▸ Required action
The answer must consist of the records, repeated exactly.

Top of Data excerpts

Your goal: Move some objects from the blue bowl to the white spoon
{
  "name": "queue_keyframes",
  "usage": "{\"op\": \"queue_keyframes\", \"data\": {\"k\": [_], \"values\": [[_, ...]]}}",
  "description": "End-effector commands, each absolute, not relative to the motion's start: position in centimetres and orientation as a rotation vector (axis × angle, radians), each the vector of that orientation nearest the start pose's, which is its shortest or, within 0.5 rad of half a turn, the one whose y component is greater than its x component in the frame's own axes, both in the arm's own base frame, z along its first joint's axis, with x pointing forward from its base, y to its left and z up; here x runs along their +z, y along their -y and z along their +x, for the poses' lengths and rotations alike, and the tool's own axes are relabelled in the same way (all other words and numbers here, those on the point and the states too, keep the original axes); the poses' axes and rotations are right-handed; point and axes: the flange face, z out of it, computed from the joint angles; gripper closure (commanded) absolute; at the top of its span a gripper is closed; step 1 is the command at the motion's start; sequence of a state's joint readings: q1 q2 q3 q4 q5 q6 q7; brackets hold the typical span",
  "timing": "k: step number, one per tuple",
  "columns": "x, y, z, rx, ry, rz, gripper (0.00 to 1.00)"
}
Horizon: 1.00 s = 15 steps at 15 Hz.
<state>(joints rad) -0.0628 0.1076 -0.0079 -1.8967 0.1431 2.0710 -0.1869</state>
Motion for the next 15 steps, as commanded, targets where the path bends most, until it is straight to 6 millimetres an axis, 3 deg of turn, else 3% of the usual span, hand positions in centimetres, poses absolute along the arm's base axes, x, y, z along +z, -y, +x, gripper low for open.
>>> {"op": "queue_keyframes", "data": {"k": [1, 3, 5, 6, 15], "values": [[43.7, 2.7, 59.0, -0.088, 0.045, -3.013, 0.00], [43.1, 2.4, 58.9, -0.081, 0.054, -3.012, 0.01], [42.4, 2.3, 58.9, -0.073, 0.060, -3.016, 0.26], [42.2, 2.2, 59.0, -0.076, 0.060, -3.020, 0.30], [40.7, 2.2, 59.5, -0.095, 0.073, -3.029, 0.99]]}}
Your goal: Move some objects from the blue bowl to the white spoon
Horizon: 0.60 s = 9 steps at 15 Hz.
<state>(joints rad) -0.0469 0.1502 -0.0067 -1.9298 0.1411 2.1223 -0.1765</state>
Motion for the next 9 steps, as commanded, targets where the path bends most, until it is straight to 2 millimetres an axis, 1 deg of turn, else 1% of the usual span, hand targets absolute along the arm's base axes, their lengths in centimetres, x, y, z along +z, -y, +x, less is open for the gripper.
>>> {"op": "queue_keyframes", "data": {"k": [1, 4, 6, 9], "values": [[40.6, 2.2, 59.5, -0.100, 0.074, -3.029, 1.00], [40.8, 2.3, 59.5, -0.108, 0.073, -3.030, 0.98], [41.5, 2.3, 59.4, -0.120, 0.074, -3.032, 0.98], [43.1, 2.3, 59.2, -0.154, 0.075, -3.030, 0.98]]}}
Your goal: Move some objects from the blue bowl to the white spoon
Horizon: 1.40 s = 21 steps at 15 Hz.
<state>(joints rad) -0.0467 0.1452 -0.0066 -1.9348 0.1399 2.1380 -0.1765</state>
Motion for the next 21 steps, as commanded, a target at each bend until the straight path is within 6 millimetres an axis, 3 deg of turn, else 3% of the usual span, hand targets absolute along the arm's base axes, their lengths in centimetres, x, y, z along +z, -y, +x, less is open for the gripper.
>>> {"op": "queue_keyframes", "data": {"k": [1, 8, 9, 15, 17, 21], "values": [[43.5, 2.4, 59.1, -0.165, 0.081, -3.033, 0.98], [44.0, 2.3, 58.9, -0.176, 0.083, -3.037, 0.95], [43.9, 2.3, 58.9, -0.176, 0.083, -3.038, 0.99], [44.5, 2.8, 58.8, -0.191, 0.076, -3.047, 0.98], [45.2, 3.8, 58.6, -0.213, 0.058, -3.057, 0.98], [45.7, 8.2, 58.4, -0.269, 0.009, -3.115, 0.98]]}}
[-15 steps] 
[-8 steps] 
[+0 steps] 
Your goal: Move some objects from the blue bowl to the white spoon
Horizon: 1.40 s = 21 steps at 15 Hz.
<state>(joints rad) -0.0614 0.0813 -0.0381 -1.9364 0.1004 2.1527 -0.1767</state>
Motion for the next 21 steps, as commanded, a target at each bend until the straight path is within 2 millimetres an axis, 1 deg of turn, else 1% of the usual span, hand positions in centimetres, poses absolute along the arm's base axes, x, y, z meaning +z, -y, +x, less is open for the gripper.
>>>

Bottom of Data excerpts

▸ Solution to this exercise
Your goal: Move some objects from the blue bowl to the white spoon
{
  "name": "queue_keyframes",
  "usage": "{\"op\": \"queue_keyframes\", \"data\": {\"k\": [_], \"values\": [[_, ...]]}}",
  "description": "End-effector commands, each absolute, not relative to the motion's start: position in centimetres and orientation as a rotation vector (axis × angle, radians), each the vector of that orientation nearest the start pose's, which is its shortest or, within 0.5 rad of half a turn, the one whose y component is greater than its x component in the frame's own axes, both in the arm's own base frame, z along its first joint's axis, with x pointing forward from its base, y to its left and z up; here x runs along their +z, y along their -y and z along their +x, for the poses' lengths and rotations alike, and the tool's own axes are relabelled in the same way (all other words and numbers here, those on the point and the states too, keep the original axes); the poses' axes and rotations are right-handed; point and axes: the flange face, z out of it, computed from the joint angles; gripper closure (commanded) absolute; at the top of its span a gripper is closed; step 1 is the command at the motion's start; sequence of a state's joint readings: q1 q2 q3 q4 q5 q6 q7; brackets hold the typical span",
  "timing": "k: step number, one per tuple",
  "columns": "x, y, z, rx, ry, rz, gripper (0.00 to 1.00)"
}
Horizon: 1.00 s = 15 steps at 15 Hz.
<state>(joints rad) -0.0628 0.1076 -0.0079 -1.8967 0.1431 2.0710 -0.1869</state>
Motion for the next 15 steps, as commanded, targets where the path bends most, until it is straight to 6 millimetres an axis, 3 deg of turn, else 3% of the usual span, hand positions in centimetres, poses absolute along the arm's base axes, x, y, z along +z, -y, +x, gripper low for open.
>>> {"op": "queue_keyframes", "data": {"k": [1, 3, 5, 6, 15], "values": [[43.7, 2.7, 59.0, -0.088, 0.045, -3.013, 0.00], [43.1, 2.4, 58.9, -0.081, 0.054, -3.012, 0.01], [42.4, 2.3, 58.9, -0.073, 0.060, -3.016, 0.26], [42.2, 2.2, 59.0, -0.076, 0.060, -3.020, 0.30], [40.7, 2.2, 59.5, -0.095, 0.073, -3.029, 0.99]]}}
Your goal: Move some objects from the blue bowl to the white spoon
Horizon: 0.60 s = 9 steps at 15 Hz.
<state>(joints rad) -0.0469 0.1502 -0.0067 -1.9298 0.1411 2.1223 -0.1765</state>
Motion for the next 9 steps, as commanded, targets where the path bends most, until it is straight to 2 millimetres an axis, 1 deg of turn, else 1% of the usual span, hand targets absolute along the arm's base axes, their lengths in centimetres, x, y, z along +z, -y, +x, less is open for the gripper.
>>> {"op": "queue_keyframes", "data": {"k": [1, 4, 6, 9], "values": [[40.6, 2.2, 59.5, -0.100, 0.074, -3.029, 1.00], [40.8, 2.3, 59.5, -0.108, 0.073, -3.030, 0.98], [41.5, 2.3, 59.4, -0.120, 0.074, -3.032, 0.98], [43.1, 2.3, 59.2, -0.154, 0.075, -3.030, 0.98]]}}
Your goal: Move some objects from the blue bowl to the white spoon
Horizon: 1.40 s = 21 steps at 15 Hz.
<state>(joints rad) -0.0467 0.1452 -0.0066 -1.9348 0.1399 2.1380 -0.1765</state>
Motion for the next 21 steps, as commanded, a target at each bend until the straight path is within 6 millimetres an axis, 3 deg of turn, else 3% of the usual span, hand targets absolute along the arm's base axes, their lengths in centimetres, x, y, z along +z, -y, +x, less is open for the gripper.
>>> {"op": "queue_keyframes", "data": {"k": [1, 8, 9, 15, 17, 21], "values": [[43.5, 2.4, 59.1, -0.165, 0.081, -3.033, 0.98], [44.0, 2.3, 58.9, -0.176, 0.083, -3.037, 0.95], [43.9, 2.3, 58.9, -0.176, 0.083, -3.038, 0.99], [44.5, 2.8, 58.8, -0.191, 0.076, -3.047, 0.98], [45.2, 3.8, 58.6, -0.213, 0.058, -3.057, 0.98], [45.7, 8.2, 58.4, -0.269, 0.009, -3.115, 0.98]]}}
[-15 steps] 
[-8 steps] 
[+0 steps] 
Your goal: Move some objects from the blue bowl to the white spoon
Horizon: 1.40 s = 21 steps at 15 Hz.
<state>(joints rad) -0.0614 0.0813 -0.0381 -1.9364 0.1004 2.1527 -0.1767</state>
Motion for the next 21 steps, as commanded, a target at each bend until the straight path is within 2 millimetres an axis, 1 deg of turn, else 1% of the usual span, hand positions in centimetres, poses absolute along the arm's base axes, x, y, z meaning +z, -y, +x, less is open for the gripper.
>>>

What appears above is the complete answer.